明日、アメリカへの出張に使う予定だったお札達と此処で、一気にサヨナラする流れになってしまったのだ。
(明日から……、節約しなきゃな……。しかも、初日で……。
将来、風羅ちゃんと一緒に行きたいって思ってたデート用の店内チェックしようと思ってたのに……)
アメリカは、基本的に物価が高い。
お金はあっても足りないに等しい現在。中身が五千円になった貧相な財布を見て、苦い涙が出そうになったのは、ここだけの話だ。
だがアイツは、まだ会話が成立するから良い方だ。豪酒とペチャパイ以外は!それより……

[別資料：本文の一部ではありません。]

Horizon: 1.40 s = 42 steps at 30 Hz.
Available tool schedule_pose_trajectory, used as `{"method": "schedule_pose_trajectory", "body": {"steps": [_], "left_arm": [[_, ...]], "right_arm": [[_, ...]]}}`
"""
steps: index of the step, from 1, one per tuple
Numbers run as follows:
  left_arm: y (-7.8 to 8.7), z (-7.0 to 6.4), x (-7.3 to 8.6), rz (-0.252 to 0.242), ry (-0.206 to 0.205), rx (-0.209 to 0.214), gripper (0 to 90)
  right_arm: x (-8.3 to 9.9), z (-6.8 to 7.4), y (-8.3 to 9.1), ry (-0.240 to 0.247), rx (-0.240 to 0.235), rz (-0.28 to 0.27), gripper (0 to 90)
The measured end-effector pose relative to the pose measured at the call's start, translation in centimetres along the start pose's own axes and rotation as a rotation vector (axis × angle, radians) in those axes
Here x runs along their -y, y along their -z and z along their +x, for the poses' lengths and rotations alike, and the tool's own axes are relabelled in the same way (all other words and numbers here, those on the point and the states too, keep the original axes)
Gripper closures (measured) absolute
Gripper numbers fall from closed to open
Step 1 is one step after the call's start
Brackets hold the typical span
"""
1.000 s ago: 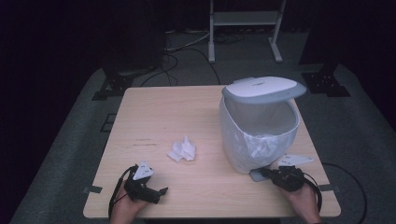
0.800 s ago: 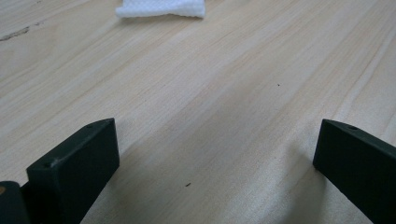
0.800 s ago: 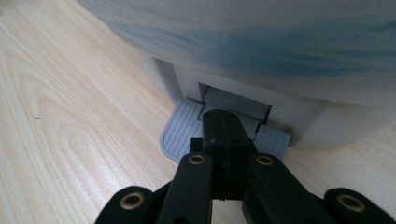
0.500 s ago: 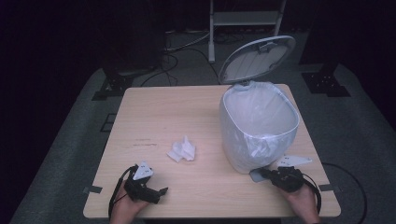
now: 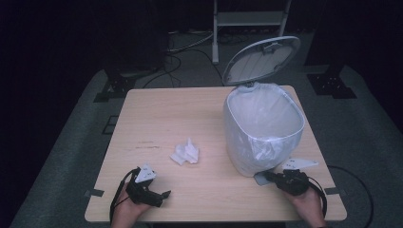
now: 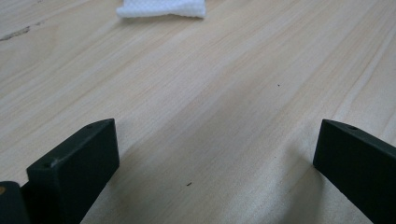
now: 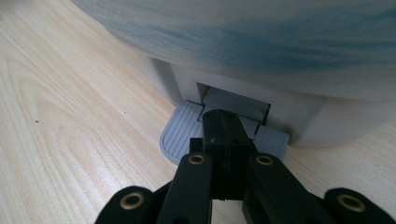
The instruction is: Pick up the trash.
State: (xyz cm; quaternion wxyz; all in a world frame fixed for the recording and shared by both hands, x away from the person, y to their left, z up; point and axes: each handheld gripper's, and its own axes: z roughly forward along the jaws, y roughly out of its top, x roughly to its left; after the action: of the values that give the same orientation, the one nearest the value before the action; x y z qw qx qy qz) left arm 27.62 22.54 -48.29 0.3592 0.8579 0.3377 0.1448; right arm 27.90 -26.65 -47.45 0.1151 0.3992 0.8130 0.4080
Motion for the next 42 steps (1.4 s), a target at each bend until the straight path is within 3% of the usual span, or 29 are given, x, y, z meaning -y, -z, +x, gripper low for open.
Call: {"method": "schedule_pose_trajectory", "body": {"steps": [16,42], "left_arm": [[0.5,0.3,-2.0,-0.031,0.007,0.024,0.0],[-1.1,1.0,-6.9,-0.086,-0.034,0.04,0.0]], "right_arm": [[0.1,-0.1,0.0,-0.011,-0.006,-0.007,90.0],[0.1,-0.2,0.0,-0.019,-0.014,-0.009,90.0]]}}
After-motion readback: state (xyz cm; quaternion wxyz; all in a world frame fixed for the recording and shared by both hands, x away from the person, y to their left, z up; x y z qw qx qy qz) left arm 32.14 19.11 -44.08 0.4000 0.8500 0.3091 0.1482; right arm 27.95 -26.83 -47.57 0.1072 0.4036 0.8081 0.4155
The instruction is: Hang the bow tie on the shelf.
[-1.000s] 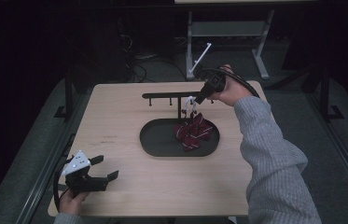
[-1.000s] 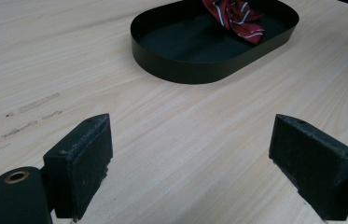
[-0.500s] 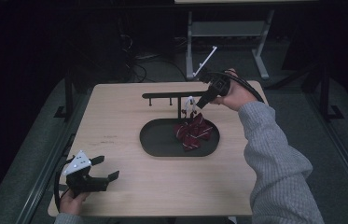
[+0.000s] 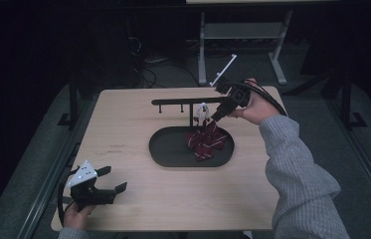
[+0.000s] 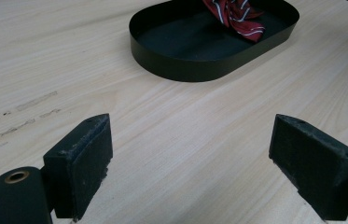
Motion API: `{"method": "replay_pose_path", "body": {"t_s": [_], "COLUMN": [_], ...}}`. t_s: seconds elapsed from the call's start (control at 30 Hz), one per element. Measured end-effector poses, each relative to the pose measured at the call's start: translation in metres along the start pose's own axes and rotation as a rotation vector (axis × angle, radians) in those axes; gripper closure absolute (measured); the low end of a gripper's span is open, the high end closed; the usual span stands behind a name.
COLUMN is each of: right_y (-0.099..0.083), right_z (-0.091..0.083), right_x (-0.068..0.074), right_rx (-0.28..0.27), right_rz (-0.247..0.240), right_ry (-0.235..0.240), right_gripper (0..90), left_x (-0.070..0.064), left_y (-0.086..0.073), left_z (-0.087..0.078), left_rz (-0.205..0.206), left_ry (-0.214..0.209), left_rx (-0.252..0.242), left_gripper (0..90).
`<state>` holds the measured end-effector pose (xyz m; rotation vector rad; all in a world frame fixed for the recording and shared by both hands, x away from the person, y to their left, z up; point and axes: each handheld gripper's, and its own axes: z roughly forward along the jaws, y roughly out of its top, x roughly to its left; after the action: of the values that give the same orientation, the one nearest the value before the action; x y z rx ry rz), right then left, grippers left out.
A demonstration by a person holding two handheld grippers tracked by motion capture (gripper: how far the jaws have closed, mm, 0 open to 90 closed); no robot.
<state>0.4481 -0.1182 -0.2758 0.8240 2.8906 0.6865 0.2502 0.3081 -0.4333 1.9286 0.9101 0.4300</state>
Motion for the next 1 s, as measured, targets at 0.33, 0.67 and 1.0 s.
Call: {"method": "replay_pose_path", "body": {"t_s": [0.33,0.67,1.0], "right_y": [-0.016,-0.027,-0.041], "right_z": [-0.006,-0.006,-0.005], "right_x": [0.004,0.011,0.018], "right_rx": [-0.027,-0.033,-0.041], "right_rz": [0.007,0.003,-0.014], "right_ry": [0.007,0.014,0.023], "right_gripper": [51.3,49.8,48.3], "left_x": [-0.001,-0.001,-0.002], "left_y": [0.000,0.000,0.000], "left_z": [0.000,0.000,0.000], "left_rz": [0.005,0.007,0.011], "left_ry": [-0.001,0.001,0.001], "left_rx": [0.001,0.005,0.007], "left_gripper": [13.1,13.1,13.1]}}
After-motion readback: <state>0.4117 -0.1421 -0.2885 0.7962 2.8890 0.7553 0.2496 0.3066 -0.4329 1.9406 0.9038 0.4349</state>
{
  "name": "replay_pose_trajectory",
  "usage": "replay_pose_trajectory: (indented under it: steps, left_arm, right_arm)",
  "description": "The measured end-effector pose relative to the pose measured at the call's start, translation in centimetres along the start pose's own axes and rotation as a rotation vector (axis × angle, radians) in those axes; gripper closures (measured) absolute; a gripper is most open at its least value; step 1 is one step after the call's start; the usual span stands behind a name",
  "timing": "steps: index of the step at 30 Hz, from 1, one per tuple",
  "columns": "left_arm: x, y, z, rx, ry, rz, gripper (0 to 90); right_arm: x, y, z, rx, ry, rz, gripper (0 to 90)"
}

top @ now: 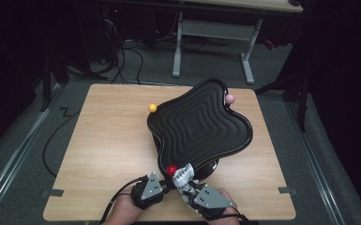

「いつの間に、あんな大量に飲んだんだ!?アイツ。次会ったら、代金回収してやるからなッ!!」
◇◇◇
そんな事があった、三年前に思い出しただけで疲労が増した今。
共に、数ヶ月間行われる風羅ちゃんの同棲生活が崩れてしまって、意気消沈とはこの事である。
しかも!最悪な事に(仮)妻役が、アイツだから厄介だ。
「それじゃ、数ヶ月間の(仮)夫婦生活を頼んだよ」
この言葉で締めた後は、覚えていない。もう、ショック過ぎてだ。
改めて資料を何回も目を通しても、俺の妻役の名前は見間違えでは無かった。
「丑崎 なつり……」
正直に言って。コイツだけはーー絶望以外、何もない。